Mientras tanto, a lo largo de los últimos años la oposición de izquierda ha bloqueado en el parlamento la legislación sobre la compra-venta de la tierra. Dice que los trabajadores del campo están arruinados por la crisis y no tienen dinero para comprar parcelas. Tampoco pueden pedir créditos, ya que en Rusia no existen bancos para financiar a los agricultores, ni ayudas públicas al campo. En estas circunstancias, se teme que las mejores tierras puedan ser vendidas a los forasteros. Así, el campesino se quedaría sin nada.

Por supuesto, la falta de legislación no es el único problema del campo ruso. Hay muchos más. Por ejemplo, la dedicación a la agricultura no es nada rentable. Los precios mayoristas de los productos agrarios son míseros. No obstante, las máquinas, el combustible, el abono y otros materiales son tan caros que no son accesibles para los agricultores que trabajan por su propia cuenta o siguen en los Koljozes (cooperativas) y las granjas del Estado, heredadas del comunismo. Las técnicas agrarias son anticuadas y las cosechas son muy bajas.

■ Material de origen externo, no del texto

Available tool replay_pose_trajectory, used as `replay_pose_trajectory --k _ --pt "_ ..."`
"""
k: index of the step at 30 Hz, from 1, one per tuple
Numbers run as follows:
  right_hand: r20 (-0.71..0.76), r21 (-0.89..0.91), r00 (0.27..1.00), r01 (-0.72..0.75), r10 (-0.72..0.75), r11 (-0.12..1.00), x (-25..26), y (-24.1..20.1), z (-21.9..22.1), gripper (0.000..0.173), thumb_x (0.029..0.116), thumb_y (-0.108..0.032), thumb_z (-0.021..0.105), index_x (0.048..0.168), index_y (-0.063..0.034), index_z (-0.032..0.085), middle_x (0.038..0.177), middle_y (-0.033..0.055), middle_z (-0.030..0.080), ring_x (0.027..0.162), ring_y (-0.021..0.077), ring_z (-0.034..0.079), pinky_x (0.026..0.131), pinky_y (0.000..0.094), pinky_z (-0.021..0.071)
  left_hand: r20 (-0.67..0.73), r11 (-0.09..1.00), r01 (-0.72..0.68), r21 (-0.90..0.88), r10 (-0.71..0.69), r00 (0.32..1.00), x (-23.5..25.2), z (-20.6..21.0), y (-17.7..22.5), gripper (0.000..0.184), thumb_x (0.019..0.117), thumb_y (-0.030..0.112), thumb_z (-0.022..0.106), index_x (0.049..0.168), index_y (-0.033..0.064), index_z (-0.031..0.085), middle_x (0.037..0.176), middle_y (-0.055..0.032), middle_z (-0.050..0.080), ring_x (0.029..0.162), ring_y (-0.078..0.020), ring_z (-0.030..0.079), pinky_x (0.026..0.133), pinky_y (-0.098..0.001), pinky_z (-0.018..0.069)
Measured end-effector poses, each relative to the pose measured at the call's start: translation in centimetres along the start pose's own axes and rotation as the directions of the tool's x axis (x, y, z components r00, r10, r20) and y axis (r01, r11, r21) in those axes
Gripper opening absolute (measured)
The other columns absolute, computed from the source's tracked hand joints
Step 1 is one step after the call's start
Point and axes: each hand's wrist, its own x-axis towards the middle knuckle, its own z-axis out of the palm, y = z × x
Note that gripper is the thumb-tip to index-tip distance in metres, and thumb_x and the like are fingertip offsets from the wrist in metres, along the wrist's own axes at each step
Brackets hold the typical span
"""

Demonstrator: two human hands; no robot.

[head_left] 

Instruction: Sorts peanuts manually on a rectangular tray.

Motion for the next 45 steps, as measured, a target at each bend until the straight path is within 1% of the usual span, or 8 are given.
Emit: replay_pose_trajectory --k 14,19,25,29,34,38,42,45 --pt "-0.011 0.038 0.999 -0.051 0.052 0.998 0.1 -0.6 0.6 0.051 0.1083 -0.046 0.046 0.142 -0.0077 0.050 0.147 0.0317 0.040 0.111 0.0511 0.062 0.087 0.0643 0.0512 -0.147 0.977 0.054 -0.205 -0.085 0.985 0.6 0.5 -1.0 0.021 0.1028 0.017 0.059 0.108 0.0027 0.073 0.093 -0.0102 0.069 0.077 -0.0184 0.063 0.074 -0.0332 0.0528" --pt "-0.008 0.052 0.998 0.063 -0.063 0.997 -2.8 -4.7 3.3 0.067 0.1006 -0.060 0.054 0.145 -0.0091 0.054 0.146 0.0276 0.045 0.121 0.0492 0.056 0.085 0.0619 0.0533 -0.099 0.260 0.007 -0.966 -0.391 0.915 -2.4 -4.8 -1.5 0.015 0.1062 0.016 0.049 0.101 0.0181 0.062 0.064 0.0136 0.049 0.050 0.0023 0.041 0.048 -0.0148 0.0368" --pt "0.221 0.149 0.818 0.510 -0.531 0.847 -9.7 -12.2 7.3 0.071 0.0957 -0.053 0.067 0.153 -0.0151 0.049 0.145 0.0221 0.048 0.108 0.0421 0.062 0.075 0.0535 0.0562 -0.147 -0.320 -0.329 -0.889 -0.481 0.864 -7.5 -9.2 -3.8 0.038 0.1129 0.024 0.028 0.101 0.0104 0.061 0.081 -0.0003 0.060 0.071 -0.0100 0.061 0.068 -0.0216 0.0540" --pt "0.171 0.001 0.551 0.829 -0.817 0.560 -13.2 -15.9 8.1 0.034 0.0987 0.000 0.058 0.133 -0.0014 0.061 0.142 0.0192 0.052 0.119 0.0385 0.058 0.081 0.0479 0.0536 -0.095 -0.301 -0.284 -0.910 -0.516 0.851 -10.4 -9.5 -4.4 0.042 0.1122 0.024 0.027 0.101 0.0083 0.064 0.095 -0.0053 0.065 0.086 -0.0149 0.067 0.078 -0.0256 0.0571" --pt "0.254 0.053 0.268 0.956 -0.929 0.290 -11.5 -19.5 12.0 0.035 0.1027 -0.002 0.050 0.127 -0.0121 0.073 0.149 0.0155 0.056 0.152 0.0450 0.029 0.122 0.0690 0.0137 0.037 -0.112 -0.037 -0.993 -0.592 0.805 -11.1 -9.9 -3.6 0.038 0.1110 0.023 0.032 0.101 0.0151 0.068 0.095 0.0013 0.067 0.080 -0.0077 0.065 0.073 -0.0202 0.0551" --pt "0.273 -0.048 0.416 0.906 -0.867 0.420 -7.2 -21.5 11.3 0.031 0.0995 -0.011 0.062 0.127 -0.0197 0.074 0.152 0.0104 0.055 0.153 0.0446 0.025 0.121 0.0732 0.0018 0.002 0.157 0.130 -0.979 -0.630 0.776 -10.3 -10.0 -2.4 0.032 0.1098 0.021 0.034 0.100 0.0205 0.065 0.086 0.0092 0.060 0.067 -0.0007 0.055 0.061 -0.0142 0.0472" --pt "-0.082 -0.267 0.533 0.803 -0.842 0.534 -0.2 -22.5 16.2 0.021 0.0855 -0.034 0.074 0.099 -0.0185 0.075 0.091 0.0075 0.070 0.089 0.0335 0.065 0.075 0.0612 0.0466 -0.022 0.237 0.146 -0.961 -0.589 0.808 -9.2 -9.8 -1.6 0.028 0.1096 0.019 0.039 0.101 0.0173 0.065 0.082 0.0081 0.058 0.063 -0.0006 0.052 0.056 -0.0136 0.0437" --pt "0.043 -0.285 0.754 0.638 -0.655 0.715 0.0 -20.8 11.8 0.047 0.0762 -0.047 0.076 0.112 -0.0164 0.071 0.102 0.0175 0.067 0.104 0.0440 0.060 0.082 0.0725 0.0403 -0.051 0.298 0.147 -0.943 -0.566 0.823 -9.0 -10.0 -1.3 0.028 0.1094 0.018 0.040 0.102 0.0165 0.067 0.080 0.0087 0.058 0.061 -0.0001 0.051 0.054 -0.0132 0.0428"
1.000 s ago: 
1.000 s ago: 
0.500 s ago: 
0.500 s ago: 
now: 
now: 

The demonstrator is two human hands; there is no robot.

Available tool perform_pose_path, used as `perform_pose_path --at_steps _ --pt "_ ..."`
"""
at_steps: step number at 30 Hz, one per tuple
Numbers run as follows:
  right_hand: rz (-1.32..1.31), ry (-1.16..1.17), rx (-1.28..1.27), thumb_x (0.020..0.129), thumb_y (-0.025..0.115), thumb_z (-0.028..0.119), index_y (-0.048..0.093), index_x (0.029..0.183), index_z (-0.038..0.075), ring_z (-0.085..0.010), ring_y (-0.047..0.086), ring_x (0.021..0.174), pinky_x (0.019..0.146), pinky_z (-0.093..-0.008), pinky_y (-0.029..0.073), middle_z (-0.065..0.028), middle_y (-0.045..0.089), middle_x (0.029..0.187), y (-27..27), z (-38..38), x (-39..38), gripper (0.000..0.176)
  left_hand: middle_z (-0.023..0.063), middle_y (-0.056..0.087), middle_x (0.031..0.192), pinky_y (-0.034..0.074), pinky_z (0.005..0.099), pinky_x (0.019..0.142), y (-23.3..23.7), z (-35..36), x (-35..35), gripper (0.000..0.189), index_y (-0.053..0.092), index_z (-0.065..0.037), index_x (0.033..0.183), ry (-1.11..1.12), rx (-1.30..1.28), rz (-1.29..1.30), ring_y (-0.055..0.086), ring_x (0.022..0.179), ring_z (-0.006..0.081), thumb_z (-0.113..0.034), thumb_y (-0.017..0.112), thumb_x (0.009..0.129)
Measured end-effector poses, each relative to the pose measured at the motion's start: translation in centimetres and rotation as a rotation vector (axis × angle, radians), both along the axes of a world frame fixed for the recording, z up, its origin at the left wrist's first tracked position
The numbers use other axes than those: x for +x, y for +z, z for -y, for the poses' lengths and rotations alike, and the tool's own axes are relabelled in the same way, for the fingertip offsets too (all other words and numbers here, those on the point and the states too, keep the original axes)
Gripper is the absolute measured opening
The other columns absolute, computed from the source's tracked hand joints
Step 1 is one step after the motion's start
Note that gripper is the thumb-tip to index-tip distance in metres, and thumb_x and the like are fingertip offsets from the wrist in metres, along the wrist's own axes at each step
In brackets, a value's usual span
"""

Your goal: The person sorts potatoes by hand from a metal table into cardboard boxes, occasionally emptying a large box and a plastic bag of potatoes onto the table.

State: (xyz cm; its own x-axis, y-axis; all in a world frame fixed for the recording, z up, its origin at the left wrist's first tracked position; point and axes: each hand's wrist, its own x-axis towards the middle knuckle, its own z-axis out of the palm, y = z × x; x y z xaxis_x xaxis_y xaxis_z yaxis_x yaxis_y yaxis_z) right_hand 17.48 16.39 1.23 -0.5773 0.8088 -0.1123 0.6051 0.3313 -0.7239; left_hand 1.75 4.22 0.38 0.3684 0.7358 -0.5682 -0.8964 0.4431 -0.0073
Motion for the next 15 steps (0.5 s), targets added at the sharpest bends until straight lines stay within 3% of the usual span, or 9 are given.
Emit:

En estas condiciones el capital privado no invierte en el campo. Y si lo hace, es para convertir las tierras agrícolas en parcelas para la construcción de segundas residencias de la población urbana. Utilizan la falta de documentación que regula la diferencia entre las parcelas urbanizables y las agrícolas.

En un intento por salir del caos, el presidente, Vladímir Putin, propuso su propio modelo de legislación. Este proyecto, que será discutido próximamente en el Parlamento, es un intento de encontrar un compromiso entre los partidarios de la propiedad privada y sus detractores. En un gesto maquiavélico, Putin propone solucionar el tema de la propiedad a las autoridades locales. Serán los gobernadores quienes decidirán sobre la compra-venta de la tierra en sus provincias, tomando en cuenta la voluntad de la población y las condiciones de la producción agrícola. Su decisión, por supuesto, será supervisada por el Kremlin. De esta forma, según los observadores, en la mayoría de las 90 regiones rusas la tierra seguirá siendo propiedad del Estado.

Y es que Rusia es muy distinta y muy difícil de comprender. Tras unos diez años de democracia y de experimentos capitalistas –escribe estos días la prensa local– resulta que la mejor empresa agropecuaria de Rusia es el koljoz denominado “El sendero del comunismo”, en la región del Volga. Este islote del pasado, presidido por un representante de la vieja guardia estalinista, conservó no sólo su nombre soviético, sino todos los atributos del régimen anterior. Los equipos de agricultores y ganaderos participan en la “emulación socialista”. A los mejores se les adjudica el título honorífico de “vanguardistas del trabajo”: reciben premios en metálico y, como remuneración ideológica, una bandera roja. La férrea disciplina les prohibe consumir bebidas alcohólicas y ausentarse del trabajo. Se llaman uno a otro “camarada” y sus hijos, todos miembros de las Juventudes Comunistas, depositan por la mañana flores en un enorme monumento a Lenin en el centro del poblado.

Dicen que los actuales inquilinos del Kremlin, nostálgicos del pasado, están entusiasmados con este ejemplo.